Looks brilliant, I'd be tempted to do that on a cooler day, it's suddenly turned hot here last week.............


----------



## Adios Pantalones (Jul 29, 2012)

Up since 2 am- Been at 2300 or better since 11 am. Burning down the coal bed without losing temp is an art I'm still perfecting


----------



## fishingpol (Jul 29, 2012)

The picture of the pots shows the outside coarse looking.  Is that just fly ash?  Does it brush off or become part of the glaze?

That is some serious business right there.


----------



## Adios Pantalones (Jul 29, 2012)

That ash melts at higher temp- it mixes with the glaze or acts as a glaze on bare clay. I spend a lot of time at low tempo build up ash in the top and back of the kiln- it races across the bottom at high temp


----------



## fishingpol (Jul 29, 2012)

Several months ago you had a post about ash melting.  I always figured that ash was as far as wood could burn down in the process. Not that I didn't believe it, but I had had to see if for myself.  So one day I took the Mapp torch out and melted ash in the bottom of the stove when it was cold.  Pretty interesting seeing it melt away.


----------



## Adios Pantalones (Jul 29, 2012)

If I remember correctly, it melts at something like 1900f depending on species/ composition?.. Or was it 2200?


----------



## fishingpol (Jul 29, 2012)

Another question. What form does the ash turn into at its melting point? Vapor? Gas?


----------



## Adios Pantalones (Jul 29, 2012)

It melts- solid turns to liquid. Some potassium will vaporize at some temp. There's chemistry between potassium and other minerals in ash and the clay as well. It acts as a flux of sorts.


----------



## fishingpol (Jul 29, 2012)

Chemistry was not my strong suit.


----------



## Jags (Jul 30, 2012)

Your pics of "fire" are about the same as saying

Truck:


----------



## Adios Pantalones (Jul 30, 2012)

I would have taken vids later in the fire but they come out like a white blur- the whole kiln is full of bright yellow/ white fire.


----------



## Adios Pantalones (Jul 31, 2012)

The passive dampers at about 2300F. The other video view doesn't make sense as you couldn't see pots anyway


----------



## fishingpol (Jul 31, 2012)

Does the roar of the draft pulling run the course of the whole firing?  and how loud does it get?


----------



## Adios Pantalones (Jul 31, 2012)

At one point it sounded like a plane, and sometimes the rushing noise sort of puffs like a train. Normally it's not that loud,but one time at high temp I threw in a big sappy piece of pine and the noise made me take a step back. I suddenly started thinking about how much coals and super hot brick was roaring in front of me


----------



## Flatbedford (Aug 1, 2012)

No picture of the flames out the chimney this time?


----------



## Adios Pantalones (Aug 1, 2012)

Flatbedford said:


> No picture of the flames out the chimney this time?
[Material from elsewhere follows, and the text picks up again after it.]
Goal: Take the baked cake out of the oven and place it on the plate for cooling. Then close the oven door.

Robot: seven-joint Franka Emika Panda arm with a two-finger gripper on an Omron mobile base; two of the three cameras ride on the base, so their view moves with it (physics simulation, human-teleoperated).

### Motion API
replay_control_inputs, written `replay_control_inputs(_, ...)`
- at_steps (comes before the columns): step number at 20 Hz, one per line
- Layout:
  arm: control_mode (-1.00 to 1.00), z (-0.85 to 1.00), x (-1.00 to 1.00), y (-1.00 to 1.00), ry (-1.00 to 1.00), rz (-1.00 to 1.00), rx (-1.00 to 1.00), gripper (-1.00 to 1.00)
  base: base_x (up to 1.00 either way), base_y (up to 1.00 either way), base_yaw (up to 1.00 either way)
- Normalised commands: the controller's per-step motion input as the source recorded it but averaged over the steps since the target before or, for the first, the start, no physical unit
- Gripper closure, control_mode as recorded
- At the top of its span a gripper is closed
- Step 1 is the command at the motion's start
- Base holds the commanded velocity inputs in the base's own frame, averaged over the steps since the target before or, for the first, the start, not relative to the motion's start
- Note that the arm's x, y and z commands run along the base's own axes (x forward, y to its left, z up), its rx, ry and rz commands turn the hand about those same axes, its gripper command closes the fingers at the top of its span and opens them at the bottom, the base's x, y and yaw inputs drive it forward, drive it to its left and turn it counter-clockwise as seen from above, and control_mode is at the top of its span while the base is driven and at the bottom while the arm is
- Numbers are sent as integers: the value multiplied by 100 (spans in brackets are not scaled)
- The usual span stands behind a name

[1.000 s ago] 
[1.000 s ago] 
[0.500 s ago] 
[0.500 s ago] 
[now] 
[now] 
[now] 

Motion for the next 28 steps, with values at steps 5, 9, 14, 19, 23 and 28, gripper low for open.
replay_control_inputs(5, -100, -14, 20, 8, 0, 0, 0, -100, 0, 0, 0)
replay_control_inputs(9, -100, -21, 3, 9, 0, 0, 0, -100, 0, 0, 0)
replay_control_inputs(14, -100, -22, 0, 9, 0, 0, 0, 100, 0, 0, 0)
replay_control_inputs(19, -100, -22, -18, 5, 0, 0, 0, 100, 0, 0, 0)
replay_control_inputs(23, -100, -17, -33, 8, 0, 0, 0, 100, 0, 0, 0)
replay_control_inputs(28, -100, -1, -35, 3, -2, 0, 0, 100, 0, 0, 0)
That part of the firing was during the day- much less interesting


----------



## jeffoc (Aug 1, 2012)

I keep thinking about the old comedy routine, maybe Bill Cosby, "Now that's a fire".


----------



## Adios Pantalones (Aug 5, 2012)

Results: firing was excellent, results were great







A friend's egg sculptures right in front of the firebox- that crusty stuff is built up melted wood ash


----------



## Adios Pantalones (Aug 5, 2012)

For a friend's MMAteam


----------



## Adios Pantalones (Aug 5, 2012)




----------



## fishingpol (Aug 5, 2012)

Fantastic work man.  I really liked the overhead shot of all the mugs with the variety of colors.  The new camera looks to be taking some fine photos.  I am amazed at the color change before and after firing.


----------



## Shadow&Flame (Aug 5, 2012)

Awesome work...those pitchers and mugs are just cool.


----------



## Jags (Aug 6, 2012)

Fantabulous.  It would be really cool to roll some of those around in my hands to look at the unique features.


----------



## Flatbedford (Aug 6, 2012)

As always. Great stuff!


----------



## GAMMA RAY (Aug 6, 2012)

Gorgeous stuff AP. The 10th pic down ....is that a skull spoon rest? 
I was wondering what the other flat pieces were similar to that one..they all have a white streak down the middle...neat-o!


----------



## Adios Pantalones (Aug 6, 2012)

GAMMA RAY said:


> Gorgeous stuff AP. The 10th pic down ....is that a skull spoon rest?
> I was wondering what the other flat pieces were similar to that one..they all have a white streak down the middle...neat-o!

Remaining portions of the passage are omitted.